AblateCell: A Reproduce-then-Ablate Agent for Virtual Cell Repositories

arXiv cs.AI / 4/22/2026

📰 NewsDeveloper Stack & InfrastructureIdeas & Deep AnalysisModels & Research

Key Points

  • AblateCell is a new “reproduce-then-ablate” agent designed to systematically attribute performance gains in AI Virtual Cells by addressing the lack of rigorous ablation and verification on under-standardized biological repositories.
  • It first reproduces published baselines end-to-end by automatically configuring environments, fixing dependency/data issues, and rerunning official evaluations while producing verifiable artifacts.
  • It then performs closed-loop ablation by creating a graph of isolated repository mutations and adaptively selecting experiments that balance performance impact against execution cost.
  • Experiments on three single-cell perturbation prediction repositories (CPA, GEARS, BioLORD) show high workflow success and improved accuracy in recovering ground-truth critical components, enabling scalable verification directly on biological codebases.

Abstract

Systematic ablations are essential to attribute performance gains in AI Virtual Cells, yet they are rarely performed because biological repositories are under-standardized and tightly coupled to domain-specific data and formats. While recent coding agents can translate ideas into implementations, they typically stop at producing code and lack a verifier that can reproduce strong baselines and rigorously test which components truly matter. We introduce AblateCell, a reproduce-then-ablate agent for virtual cell repositories that closes this verification gap.
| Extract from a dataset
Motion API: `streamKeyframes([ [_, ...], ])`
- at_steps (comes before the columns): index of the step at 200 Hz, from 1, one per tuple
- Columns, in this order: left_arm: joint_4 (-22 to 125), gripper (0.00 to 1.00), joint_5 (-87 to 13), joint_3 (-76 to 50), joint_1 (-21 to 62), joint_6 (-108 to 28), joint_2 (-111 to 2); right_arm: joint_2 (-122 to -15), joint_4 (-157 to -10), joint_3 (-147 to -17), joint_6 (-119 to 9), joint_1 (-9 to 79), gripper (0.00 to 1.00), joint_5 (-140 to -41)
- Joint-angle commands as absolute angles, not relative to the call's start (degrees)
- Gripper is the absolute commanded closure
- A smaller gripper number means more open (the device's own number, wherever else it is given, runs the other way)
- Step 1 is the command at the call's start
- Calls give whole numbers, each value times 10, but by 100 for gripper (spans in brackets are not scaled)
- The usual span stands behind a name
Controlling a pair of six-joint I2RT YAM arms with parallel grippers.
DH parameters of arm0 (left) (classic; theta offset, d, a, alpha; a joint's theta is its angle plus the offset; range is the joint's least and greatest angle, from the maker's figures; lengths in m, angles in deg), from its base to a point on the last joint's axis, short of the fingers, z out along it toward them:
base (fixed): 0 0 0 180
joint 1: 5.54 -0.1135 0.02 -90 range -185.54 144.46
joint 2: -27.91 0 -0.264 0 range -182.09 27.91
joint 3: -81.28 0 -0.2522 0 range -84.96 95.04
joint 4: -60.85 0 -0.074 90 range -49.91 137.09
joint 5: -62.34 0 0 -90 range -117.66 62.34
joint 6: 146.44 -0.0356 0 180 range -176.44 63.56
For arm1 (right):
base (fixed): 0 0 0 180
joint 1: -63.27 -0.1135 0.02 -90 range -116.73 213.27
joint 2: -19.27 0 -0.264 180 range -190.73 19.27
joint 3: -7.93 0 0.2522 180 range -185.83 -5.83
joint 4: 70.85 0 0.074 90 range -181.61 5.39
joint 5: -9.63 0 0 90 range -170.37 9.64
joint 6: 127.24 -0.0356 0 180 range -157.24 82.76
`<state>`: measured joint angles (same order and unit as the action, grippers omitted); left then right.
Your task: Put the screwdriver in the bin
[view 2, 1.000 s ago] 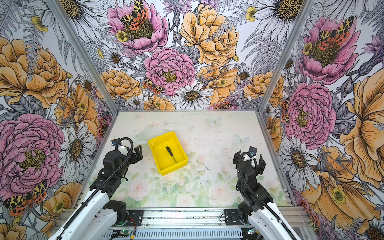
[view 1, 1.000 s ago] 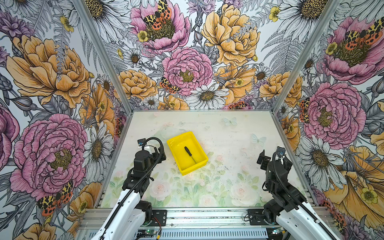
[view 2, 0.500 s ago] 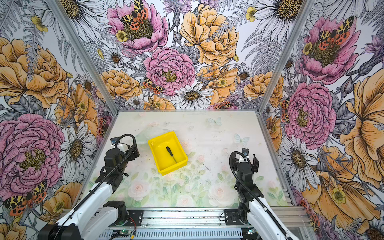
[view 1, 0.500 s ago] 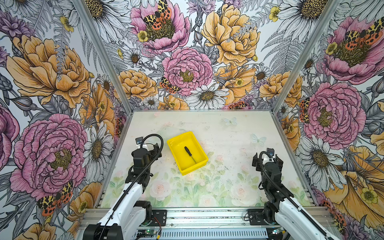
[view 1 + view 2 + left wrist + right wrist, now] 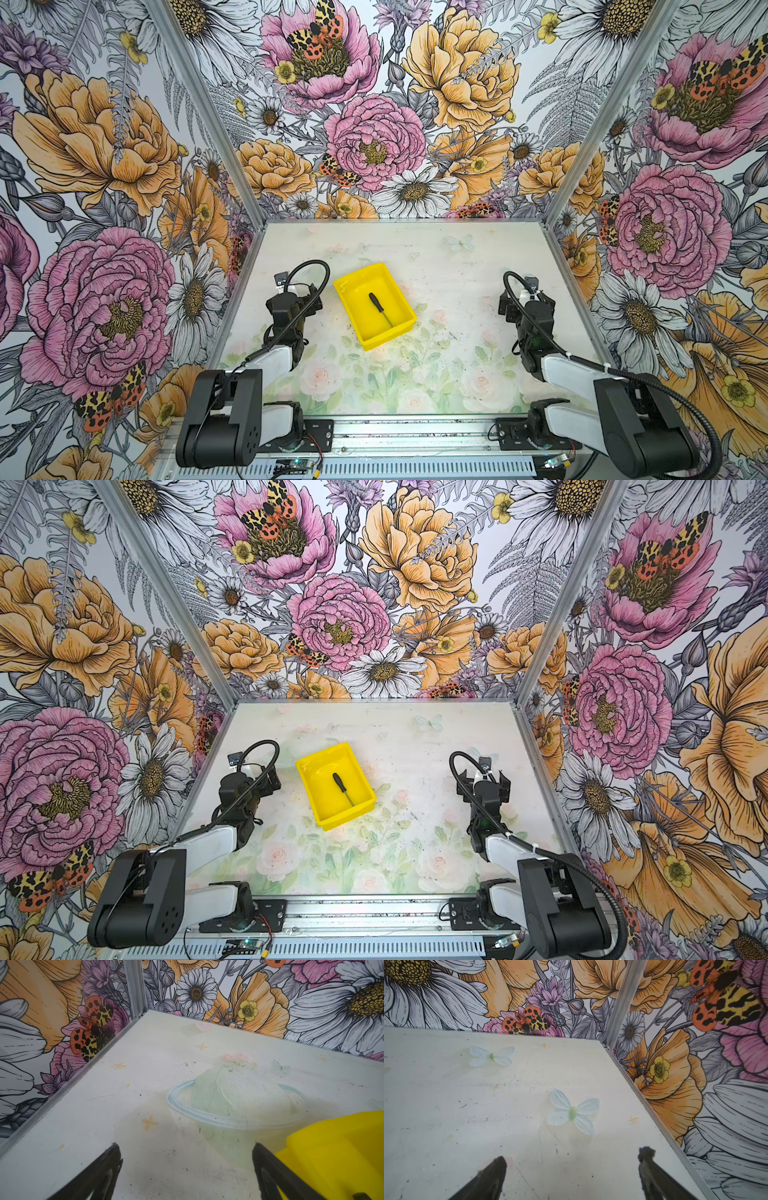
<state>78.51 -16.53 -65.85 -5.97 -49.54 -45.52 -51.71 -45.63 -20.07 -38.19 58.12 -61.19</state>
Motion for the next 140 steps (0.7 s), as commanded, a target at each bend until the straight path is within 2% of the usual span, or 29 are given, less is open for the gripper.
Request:
streamKeyframes([
  [1, 838, 1, -190, -637, -72, -496, -466, -550, -391, -227, -372, 588, 0, -636],
  [30, 876, 1, -203, -644, -85, -496, -479, -579, -387, -248, -383, 591, 0, -652],
  [57, 892, 1, -225, -624, -101, -509, -511, -635, -278, -221, -393, 594, 1, -648],
  [79, 951, 1, -238, -631, -105, -515, -549, -663, -283, -238, -397, 597, 1, -652],
  [98, 939, 2, -246, -623, -96, -531, -555, -691, -284, -254, -395, 601, 1, -660],
  [125, 1068, 1, -270, -658, -86, -551, -616, -687, -333, -274, -416, 615, 0, -663],
  [140, 1022, 1, -258, -647, -82, -555, -602, -689, -341, -280, -425, 625, 0, -668],
])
AblateCell first reproduces reported baselines end-to-end by auto-configuring environments, resolving dependency and data issues, and rerunning official evaluations while emitting verifiable artifacts. It then conducts closed-loop ablation by generating a graph of isolated repository mutations and adaptively selecting experiments under a reward that trades off performance impact and execution cost. Evaluated on three single-cell perturbation prediction repositories (CPA, GEARS, BioLORD), AblateCell achieves 88.9% (+29.9% to human expert) end-to-end workflow success and 93.3% (+53.3% to heuristic) accuracy in recovering ground-truth critical components. These results enable scalable, repository-grounded verification and attribution directly on biological codebases.